Moving methodically, White kept on the next four plays for eight, four, 13 and six yards. The Bearcats defense could not corral White, who slipped between blockers and chewed up the green between the line of scrimmage and the end zone. West Virginia never faced a third down on the possession, and, when White hit Darius Reynaud with a pass to the 12, it setup the only play in which the quarterback didn't at least have a direct hand in the gain. Superback Steve Slaton carried for one, and the Mountaineers went back to their prime Heisman candidate, who ran in off the left side for a 21-10 edge with 27 seconds left in the half. If that didn't shatter Cincinnati's confidence, it at least put a dent in it, with the Mountaineers getting the ball to start the second half.

"Pat White's a warrior," WVU head coach Rich Rodriguez said. "I'm glad he is on our side."

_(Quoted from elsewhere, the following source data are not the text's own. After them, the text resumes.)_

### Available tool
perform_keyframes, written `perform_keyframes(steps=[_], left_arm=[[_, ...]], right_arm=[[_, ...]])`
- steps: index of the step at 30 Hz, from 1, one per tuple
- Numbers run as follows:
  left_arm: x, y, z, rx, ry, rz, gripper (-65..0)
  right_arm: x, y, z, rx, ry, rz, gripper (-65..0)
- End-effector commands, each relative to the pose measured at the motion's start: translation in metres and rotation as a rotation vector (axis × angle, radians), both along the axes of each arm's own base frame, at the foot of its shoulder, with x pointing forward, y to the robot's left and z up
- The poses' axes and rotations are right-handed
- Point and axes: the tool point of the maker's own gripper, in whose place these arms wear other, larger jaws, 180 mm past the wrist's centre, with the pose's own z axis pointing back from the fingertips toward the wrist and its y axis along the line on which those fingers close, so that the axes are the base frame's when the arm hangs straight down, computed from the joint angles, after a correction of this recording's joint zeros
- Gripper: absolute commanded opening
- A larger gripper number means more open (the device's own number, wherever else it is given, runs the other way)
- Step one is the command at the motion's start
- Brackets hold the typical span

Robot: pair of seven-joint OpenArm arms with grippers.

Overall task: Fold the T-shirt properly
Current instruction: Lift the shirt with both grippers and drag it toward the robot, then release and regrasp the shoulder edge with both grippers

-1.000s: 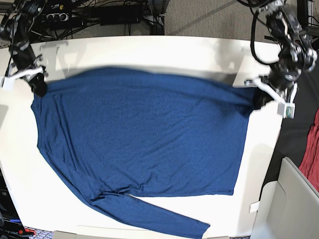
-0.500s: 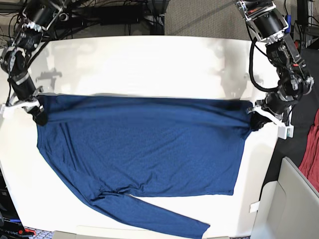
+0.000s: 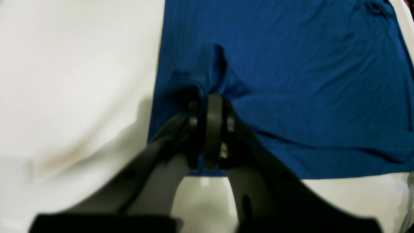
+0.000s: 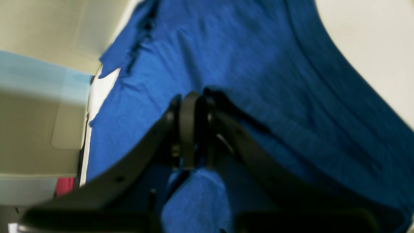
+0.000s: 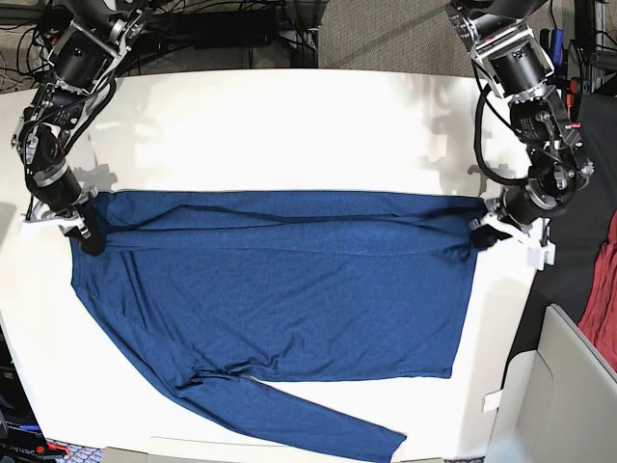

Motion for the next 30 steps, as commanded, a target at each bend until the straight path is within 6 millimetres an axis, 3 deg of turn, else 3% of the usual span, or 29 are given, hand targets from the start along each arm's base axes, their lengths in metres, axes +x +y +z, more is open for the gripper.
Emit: perform_keyframes(steps=[1,4,7,13,21,24,27,30], left_arm=[[0.010,0.007,0.016,0.008,-0.040,0.002,-58.5],[0.006,0.007,0.013,0.004,-0.014,0.003,-50.1],[0.005,0.013,0.012,-0.008,0.004,0.054,-44.6],[-0.001,0.018,0.029,0.042,-0.035,0.061,-43.9],[-0.026,0.017,0.046,0.139,-0.073,0.032,-40.9],[-0.035,0.013,0.052,0.167,-0.075,0.014,-40.8],[-0.041,0.011,0.055,0.185,-0.074,0.001,-40.8],[-0.045,0.007,0.050,0.182,-0.049,-0.013,-40.8]], right_arm=[[0.010,-0.011,0.024,-0.014,-0.073,-0.021,-53.9],[0.007,-0.016,0.018,0.009,-0.035,-0.054,-48.2],[0.001,-0.017,0.016,0.042,-0.037,-0.064,-47.3],[-0.010,-0.015,0.015,0.083,-0.049,-0.062,-47.2],[-0.037,-0.011,0.024,0.088,-0.074,-0.040,-47.1],[-0.045,-0.013,0.038,0.030,-0.097,-0.032,-47.1],[-0.047,-0.016,0.066,-0.114,-0.128,-0.001,-47.1],[-0.048,-0.017,0.079,-0.213,-0.126,0.013,-47.3]])
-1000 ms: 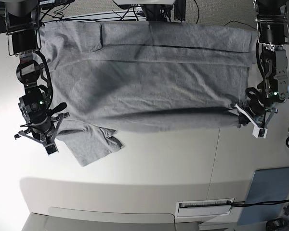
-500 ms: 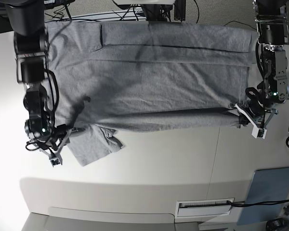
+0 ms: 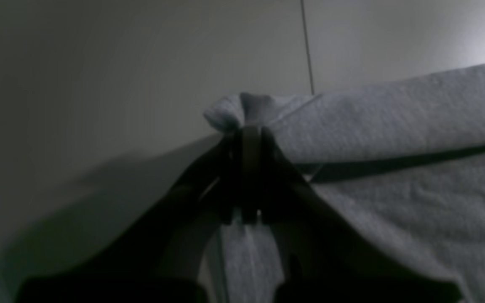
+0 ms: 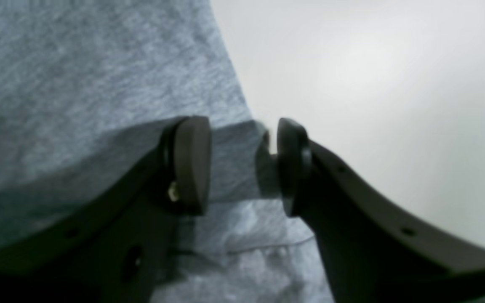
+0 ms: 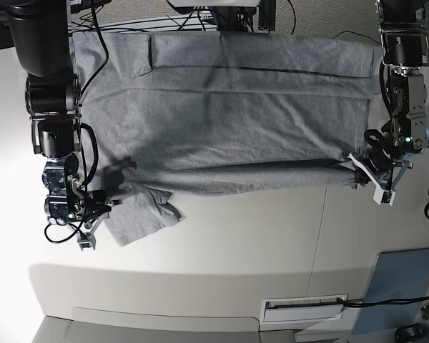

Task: Fold the T-shirt properly
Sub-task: 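Move the right gripper to the sleeve and grasp the shirt edge, then lift the grasped edge with both grippers and fold it toward the hem fold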

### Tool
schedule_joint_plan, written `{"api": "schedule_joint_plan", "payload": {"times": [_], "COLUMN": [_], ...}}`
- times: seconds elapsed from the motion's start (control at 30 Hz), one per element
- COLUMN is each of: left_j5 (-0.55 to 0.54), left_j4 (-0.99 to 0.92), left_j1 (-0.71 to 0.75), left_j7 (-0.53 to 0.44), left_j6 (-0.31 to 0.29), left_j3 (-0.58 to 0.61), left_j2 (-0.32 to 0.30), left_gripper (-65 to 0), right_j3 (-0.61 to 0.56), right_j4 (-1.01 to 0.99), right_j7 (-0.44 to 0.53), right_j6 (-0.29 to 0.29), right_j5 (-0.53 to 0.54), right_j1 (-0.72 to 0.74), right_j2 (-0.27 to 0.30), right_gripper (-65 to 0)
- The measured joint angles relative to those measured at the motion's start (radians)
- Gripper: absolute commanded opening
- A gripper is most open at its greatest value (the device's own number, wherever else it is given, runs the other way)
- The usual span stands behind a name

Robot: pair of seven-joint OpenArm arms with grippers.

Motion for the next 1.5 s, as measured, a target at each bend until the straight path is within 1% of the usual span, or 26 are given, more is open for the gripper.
{"api": "schedule_joint_plan", "payload": {"times": [0.1, 0.27, 0.47, 0.63, 0.77, 0.9, 1.0, 1.1, 1.13, 1.2, 1.27, 1.4, 1.5], "left_j5": [0.0, 0.0, 0.0, 0.0, 0.001, 0.0, 0.001, -0.001, 0.0, 0.001, 0.001, 0.002, -0.003], "left_j4": [0.0, 0.0, 0.0, 0.0, 0.0, 0.0, 0.0, 0.001, 0.001, 0.004, 0.026, 0.08, 0.143], "left_j1": [0.0, 0.0, 0.003, 0.003, 0.005, 0.016, 0.039, 0.066, 0.071, 0.076, 0.087, 0.089, 0.087], "left_j7": [0.002, 0.006, 0.006, 0.006, 0.006, 0.005, 0.002, 0.002, 0.004, 0.002, 0.002, 0.018, 0.054], "left_j6": [0.0, 0.0, 0.0, 0.0, 0.0, 0.0, 0.0, 0.0, 0.0, 0.0, 0.0, 0.0, 0.0], "left_j3": [0.0, 0.0, 0.0, 0.0, 0.0, 0.001, 0.0, 0.0, 0.001, 0.001, 0.001, 0.0, 0.0], "left_j2": [0.0, 0.0, 0.0, 0.0, 0.0, 0.0, 0.001, 0.001, 0.001, 0.001, -0.001, -0.002, -0.003], "left_gripper": [-65.0, -65.0, -65.0, -65.0, -65.0, -65.0, -65.0, -65.0, -65.0, -65.0, -65.0, -65.0, -65.0], "right_j3": [0.001, 0.001, 0.001, 0.0, -0.003, -0.003, -0.007, -0.006, -0.005, 0.005, 0.029, 0.125, 0.213], "right_j4": [0.0, 0.0, -0.004, 0.038, 0.202, 0.426, 0.595, 0.748, 0.795, 0.892, 0.981, 1.127, 1.206], "right_j7": [0.0, 0.019, 0.108, 0.096, 0.043, -0.016, -0.034, -0.068, -0.072, -0.079, -0.087, -0.111, -0.109], "right_j6": [0.005, 0.015, 0.015, 0.019, 0.024, 0.015, -0.04, -0.051, -0.069, -0.096, -0.108, -0.107, -0.106], "right_j5": [0.064, 0.07, 0.069, 0.068, 0.068, 0.07, 0.071, 0.03, 0.01, -0.023, -0.057, -0.066, -0.066], "right_j1": [-0.006, -0.008, -0.016, -0.017, -0.06, -0.164, -0.27, -0.367, -0.399, -0.466, -0.536, -0.665, -0.754], "right_j2": [0.002, 0.001, 0.0, 0.008, 0.05, 0.108, 0.15, 0.188, 0.198, 0.206, 0.206, 0.207, 0.207], "right_gripper": [-52.2, -65.0, -65.0, -65.0, -65.0, -65.0, -65.0, -65.0, -65.0, -65.0, -65.0, -65.0, -65.0]}}
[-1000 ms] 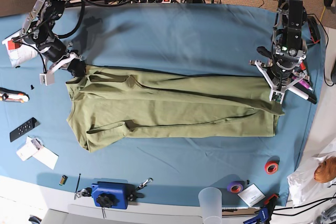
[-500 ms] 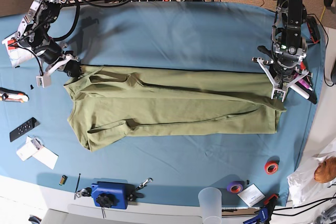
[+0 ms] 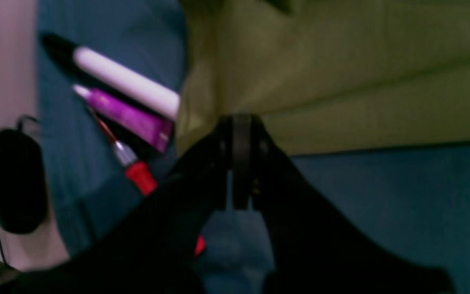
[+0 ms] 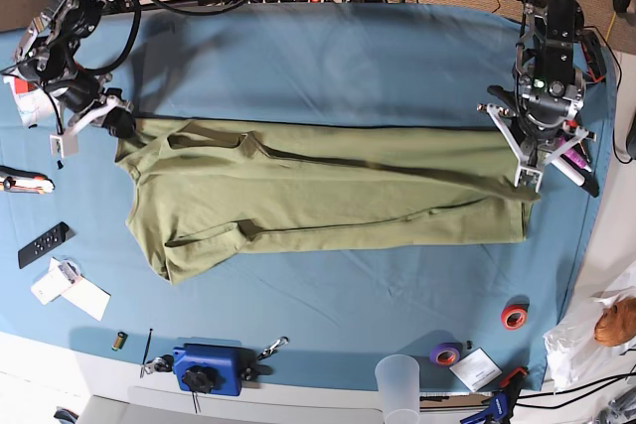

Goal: Layout the t-shirt on the table in an organized manner, then fold the t-shirt properly
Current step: 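Regrasp the shirt corners with both grippers and pull them apart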

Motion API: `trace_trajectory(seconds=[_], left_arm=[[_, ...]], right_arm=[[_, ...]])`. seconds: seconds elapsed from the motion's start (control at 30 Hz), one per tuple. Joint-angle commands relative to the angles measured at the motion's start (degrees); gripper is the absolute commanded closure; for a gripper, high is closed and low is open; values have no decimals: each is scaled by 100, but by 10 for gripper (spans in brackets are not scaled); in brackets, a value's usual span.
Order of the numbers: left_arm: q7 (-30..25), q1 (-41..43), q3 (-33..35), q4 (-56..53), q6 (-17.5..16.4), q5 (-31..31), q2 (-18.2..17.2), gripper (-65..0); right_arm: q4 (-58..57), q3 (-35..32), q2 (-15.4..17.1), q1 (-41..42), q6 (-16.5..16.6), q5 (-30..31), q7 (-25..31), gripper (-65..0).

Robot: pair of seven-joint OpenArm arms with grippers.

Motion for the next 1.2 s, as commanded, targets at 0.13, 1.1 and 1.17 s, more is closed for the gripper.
trace_trajectory(seconds=[0.13,1.1,1.17], left_arm=[[-57,192,-50,87,63,94,-79,0],[-96,157,-50,87,61,367,-127,-90],[-92,155,-50,87,61,372,-127,-204]], right_arm=[[98,48,127,-284,6,243,98,0],[98,79,129,118,6,238,-564,-8],[98,81,131,116,6,240,-697,-120]])
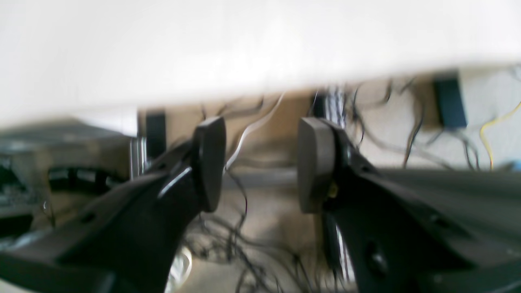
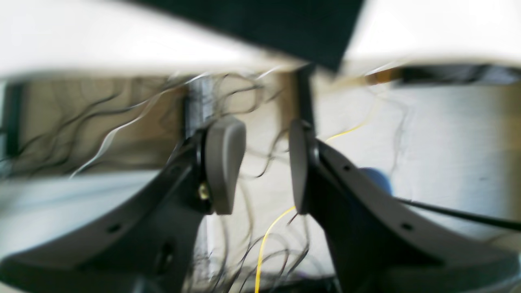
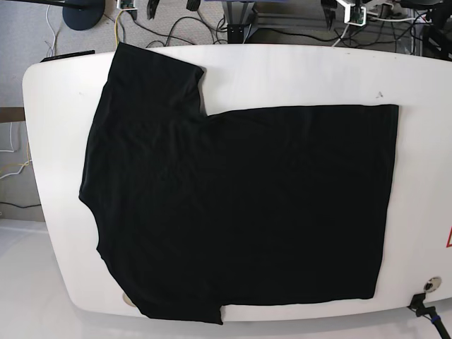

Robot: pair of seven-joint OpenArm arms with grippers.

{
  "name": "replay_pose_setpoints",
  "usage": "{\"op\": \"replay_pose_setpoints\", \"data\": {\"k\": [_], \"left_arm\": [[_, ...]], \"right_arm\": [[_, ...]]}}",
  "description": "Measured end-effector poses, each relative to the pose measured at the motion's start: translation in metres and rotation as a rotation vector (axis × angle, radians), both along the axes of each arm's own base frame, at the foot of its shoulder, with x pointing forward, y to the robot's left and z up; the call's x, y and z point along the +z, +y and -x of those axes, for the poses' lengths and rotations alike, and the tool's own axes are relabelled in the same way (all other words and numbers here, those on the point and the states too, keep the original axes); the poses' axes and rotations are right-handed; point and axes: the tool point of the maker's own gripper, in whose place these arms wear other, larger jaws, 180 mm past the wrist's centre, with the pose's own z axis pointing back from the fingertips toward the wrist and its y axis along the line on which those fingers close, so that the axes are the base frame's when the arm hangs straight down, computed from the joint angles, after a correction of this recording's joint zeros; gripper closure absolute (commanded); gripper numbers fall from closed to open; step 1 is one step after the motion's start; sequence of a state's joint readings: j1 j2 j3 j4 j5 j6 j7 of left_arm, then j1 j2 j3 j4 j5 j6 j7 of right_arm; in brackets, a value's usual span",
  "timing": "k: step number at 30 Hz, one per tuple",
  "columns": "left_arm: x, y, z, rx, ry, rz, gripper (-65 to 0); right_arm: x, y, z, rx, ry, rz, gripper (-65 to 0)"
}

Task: Fold the T-shirt properly
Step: 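Lower both grippers onto the shirt's shoulder corners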

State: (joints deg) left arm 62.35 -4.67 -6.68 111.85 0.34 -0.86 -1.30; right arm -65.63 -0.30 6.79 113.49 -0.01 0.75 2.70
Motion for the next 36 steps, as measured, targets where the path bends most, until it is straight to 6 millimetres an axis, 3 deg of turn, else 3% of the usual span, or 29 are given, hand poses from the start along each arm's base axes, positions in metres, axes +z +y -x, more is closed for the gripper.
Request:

Through White, the Mountaineers had established themselves as the far superior team physically, and it continued to pound upon that edge by the hammer that was White. He gradually chipped and finally cracked the UC defense, and in the process led WVU to the win over Cincinnati despite two late scares. UC scored, then recovered a fumbled exchange between White and center Mike Dent. A holding call, Johnny Dingle's second sack of the game and ninth of the season, and a break up of a screen pass effectively ended that threat, only to have White fumble on third down on the next series after the Bearcats' punted. Cincinnati got the ball at the West Virginia 24-yard line and drove down inside the five before being stopped twice. On the third play, UC tailback Bradley Glatthaar punched in over the left side against an injured Dingle. Larry Williams broke up the two-point pass to maintain the 28-23 lead, and Allen recovered the onside kick with 2:25 left. It was, in the end, the key moment. But, like most of the season, there were many of them.

"We made things interesting," Rodriguez said. "But any win's a win, and we won." Onto UConn, and the battle for the BCS berth.